Brasil Econômico, 19/julho
O vizinho de cima arrastou o chinelo em plena madrugada e, pronto, foi o suficiente para o morador do andar de baixo acordar e convocar o síndico. Para evitar situações como esta, passa a valer a partir de hoje a Norma de Desempenho de Edificações, da Associação Brasileira de Normas Técnicas (ABNT), sob o número 15.575. A medida, que vale apenas para contratos assinados a partir de hoje, estabelece exigências de conforto e segurança em imóveis residenciais. Está dividida em seis partes, a primeira tratando dos requisitos gerais e as outras cinco referentes aos sistemas que compõem o edifício, ou seja, estrutura, pisos, cobertura, vedação e sistemas hidro sanitários. Para cada um desses tópicos, a norma traz 17 capítulos determinando os critérios que darão qualidade a cada sistema.Tanto os representantes dos consumidores quanto os empresários celebram a constituição do novo conjunto de regras.
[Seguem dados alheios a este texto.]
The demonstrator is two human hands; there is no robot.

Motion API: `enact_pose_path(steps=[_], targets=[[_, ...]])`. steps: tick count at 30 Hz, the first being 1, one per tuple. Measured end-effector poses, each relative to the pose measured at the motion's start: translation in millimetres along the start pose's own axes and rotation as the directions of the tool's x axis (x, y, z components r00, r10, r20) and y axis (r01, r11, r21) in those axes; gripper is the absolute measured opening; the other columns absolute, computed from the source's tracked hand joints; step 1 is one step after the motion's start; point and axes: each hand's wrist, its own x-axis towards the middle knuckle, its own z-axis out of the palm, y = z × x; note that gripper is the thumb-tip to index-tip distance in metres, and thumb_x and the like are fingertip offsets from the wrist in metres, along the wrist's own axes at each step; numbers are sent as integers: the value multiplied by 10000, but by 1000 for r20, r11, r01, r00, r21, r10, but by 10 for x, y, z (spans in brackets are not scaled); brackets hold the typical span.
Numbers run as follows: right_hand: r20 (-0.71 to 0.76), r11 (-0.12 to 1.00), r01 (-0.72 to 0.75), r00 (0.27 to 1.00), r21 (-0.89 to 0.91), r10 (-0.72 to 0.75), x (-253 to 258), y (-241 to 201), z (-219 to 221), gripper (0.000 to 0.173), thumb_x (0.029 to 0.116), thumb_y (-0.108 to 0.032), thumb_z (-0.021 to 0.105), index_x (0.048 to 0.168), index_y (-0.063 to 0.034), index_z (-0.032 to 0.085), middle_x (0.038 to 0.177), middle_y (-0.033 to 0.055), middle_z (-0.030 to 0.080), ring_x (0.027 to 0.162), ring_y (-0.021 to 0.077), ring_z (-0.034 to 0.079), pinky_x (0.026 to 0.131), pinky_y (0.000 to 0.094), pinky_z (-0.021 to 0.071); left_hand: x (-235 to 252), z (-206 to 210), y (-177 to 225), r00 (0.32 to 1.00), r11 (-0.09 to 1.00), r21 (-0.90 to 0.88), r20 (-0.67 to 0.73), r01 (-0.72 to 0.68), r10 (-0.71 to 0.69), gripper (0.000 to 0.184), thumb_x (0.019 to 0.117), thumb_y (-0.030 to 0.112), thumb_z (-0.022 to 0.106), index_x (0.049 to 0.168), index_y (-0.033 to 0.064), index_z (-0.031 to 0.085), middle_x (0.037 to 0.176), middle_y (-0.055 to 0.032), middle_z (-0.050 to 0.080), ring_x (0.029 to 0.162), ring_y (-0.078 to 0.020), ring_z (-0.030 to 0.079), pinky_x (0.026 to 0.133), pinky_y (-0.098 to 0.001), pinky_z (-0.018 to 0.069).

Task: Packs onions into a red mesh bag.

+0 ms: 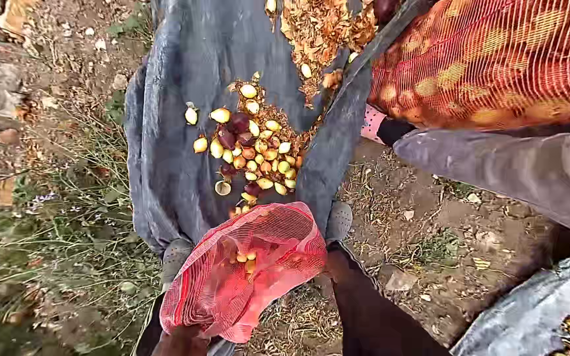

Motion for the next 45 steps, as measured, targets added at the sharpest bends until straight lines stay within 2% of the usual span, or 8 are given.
enact_pose_path(steps=[4, 11, 15, 18, 21, 28, 35, 45], targets=[[-118, 896, 286, 932, -340, -343, -301, -633, -406, 381, 1028, -252, 540, 1302, -9, 642, 1278, 247, 657, 1174, 402, 647, 974, 602, 521, -466, 544, 63, 998, 974, 222, -41, 48, -40, 368, 787, -150, 474, 1123, -4, 503, 942, -116, 662, 819, -201, 683, 688, -427, 606], [39, 427, 901, 431, -79, -902, -617, -2737, -603, 225, 1029, -174, 543, 1175, -65, 675, 1055, 124, 725, 945, 270, 710, 842, 535, 590, 269, 1132, -219, 993, 898, 426, -56, 115, -101, 174, 910, 36, 579, 1059, -51, 602, 923, -168, 662, 834, -256, 668, 719, -465, 586], [-25, 584, 788, 599, 197, -800, 221, -3339, -552, 251, 1028, -112, 463, 1146, 60, 603, 981, 166, 680, 922, 266, 706, 873, 477, 605, 837, 1136, -147, 998, 888, 456, -29, 62, -55, 346, 956, 94, 668, 1259, -47, 579, 1097, -196, 684, 988, -278, 691, 827, -493, 601], [-317, 829, 461, 772, -316, -551, 673, -2731, -590, 324, 1014, -157, 545, 1209, 86, 632, 1190, 291, 659, 1098, 414, 664, 911, 610, 551, 1082, 1034, 182, 1000, 935, 352, -7, 31, -30, 381, 960, -11, 608, 1331, -29, 523, 1132, -198, 674, 993, -276, 701, 820, -483, 620], [-344, 793, 72, 875, -605, -342, 728, -1915, -565, 364, 1027, -212, 552, 1191, 98, 651, 1269, 333, 625, 1190, 508, 608, 943, 697, 487, 1240, 977, 559, 998, 936, 346, 14, -59, 58, 413, 900, -109, 519, 1300, -6, 501, 1103, -148, 638, 960, -203, 674, 779, -400, 607], [-376, 706, 561, 600, -433, -707, 475, -2229, 248, 463, 960, -271, 634, 1387, -95, 591, 1372, 168, 621, 1191, 340, 649, 980, 579, 551, 1217, 911, 598, 999, 956, 295, 36, 6, -18, 240, 911, -45, 534, 1149, -26, 559, 929, -123, 653, 805, -187, 677, 677, -367, 603], [-519, 887, 370, 720, -277, -462, 255, -3125, 1058, 729, 900, -604, 614, 1502, -223, 462, 1363, 247, 590, 1114, 435, 656, 828, 637, 566, 1229, 839, 680, 1000, 951, 310, 9, -5, 3, 104, 982, 13, 541, 1069, -13, 591, 859, -111, 652, 745, -187, 676, 642, -355, 600], [-588, 710, 639, 464, -297, -663, 568, -3251, 1006, 645, 883, -491, 683, 1423, -155, 573, 1392, 190, 562, 1225, 376, 595, 948, 583, 550, 1202, 785, 328, 986, 903, 429, 145, 15, -85, 197, 1034, 187, 579, 958, 29, 666, 794, -98, 655, 710, -203, 660, 633, -377, 584]])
“Este é um grande salto que o setor da construção dá, porque vai trazer mais qualidade e transparência para o processo de construção”, diz o presidente da Câmara Brasileira da Indústria da Construção (CBIC), Paulo Safady Simão, ao ressaltar que as normas trazem obrigações para todos os envolvidos com o processo, do projetista ao usuário final. “São parâmetros que orientam desde a elaboração do projeto, à entrega ao usuário e manutenção pelo próprio comprador. Envolve a cadeia produtiva inteira”, comenta.
Como a norma exige a garantia de qualidade, o empresário calcula um impacto entre 3% e4% no custo de construção.
“Mas este impacto será rapidamente absorvido pela redução do custo de manutenção ao longo dos anos e também pela escala”, diz Simão. “As empresas que já atendem aos critérios das normas prescritivas, terão muito pouco a acrescentar nos seus projetos, porque vão fazer apenas adaptação”, salienta.
As normas prescritivas, já existentes, tratam de padrões quantitativos dos produtos usados na construção, como pesos, tamanhos e formatos. Já a norma de desempenho trata dos resultados que estes produtos devem oferecer ao consumidor final, com detalhamento dos níveis de segurança, conforto e resistência que devem proporcionar. Entre os conceitos apresentados pela norma está o de vida útil para os sistemas. Quando adquirir um imóvel, o comprador saberá exatamente o período mínimo de tempo pelo qual cada sistema deve se manter. A norma também diz quanto a estrutura de uma parede deve aguentar, sem apresentar falhas ou rachaduras para impactos de uma determinada força. Tubulações hidros sanitárias que não estiverem escondidas devem suportar até cinco vezes seu próprio peso, para que não se rompam. Vedações de paredes têm que garantir uma redução específica da temperatura verificada no lado exterior do edifício. Também têm que oferecer proteção acústica, abafando sons externos dentro de medida pré-determinada.
O item “acústica” é o mais comemorado pelos organismos de defesa do consumidor, já que figura como tema número um nas reuniões de condomínio.
“A falta de acústica adequada é um problema crônico. É o tipo de situação que só se percebe depois que se entra no imóvel, e aí vira algo insanável”, comenta a advogada Maria Inês Dolci, coordenadora institucional da Associação Brasileira de Defesa do Consumidor (Proteste).
A advogada lembra, que a norma não vale como lei, mas o artigo 39 do Código de Defesa do Consumidor determina que os produtos e serviços devem estar de acordo com as normas da ABNT. “Mesmo sem a norma, as construtoras têm a obrigação e a responsabilidade de entregar produtos de qualidade. Agora, a norma deixa claro que elas não vinham cumprindo com suas responsabilidades”, afirma a advogada, alertando ainda que possíveis elevações de preços não se justificam porque a exigência de qualidade já está implícita no contrato. “É obrigação delas oferecer condições de habitabilidade”, diz Maria Inês.
“A vantagem é que , ao contrário das regras prescritivas, não é uma receita de bolo e determina o resultado a ser alcançado. O edifício tem que gerar conforto, ser resistente, garantir a estanqueidade e uma série de outras exigências”, diz Fábio Villas Bôas, coordenador do grupo de trabalho que elaborou a norma.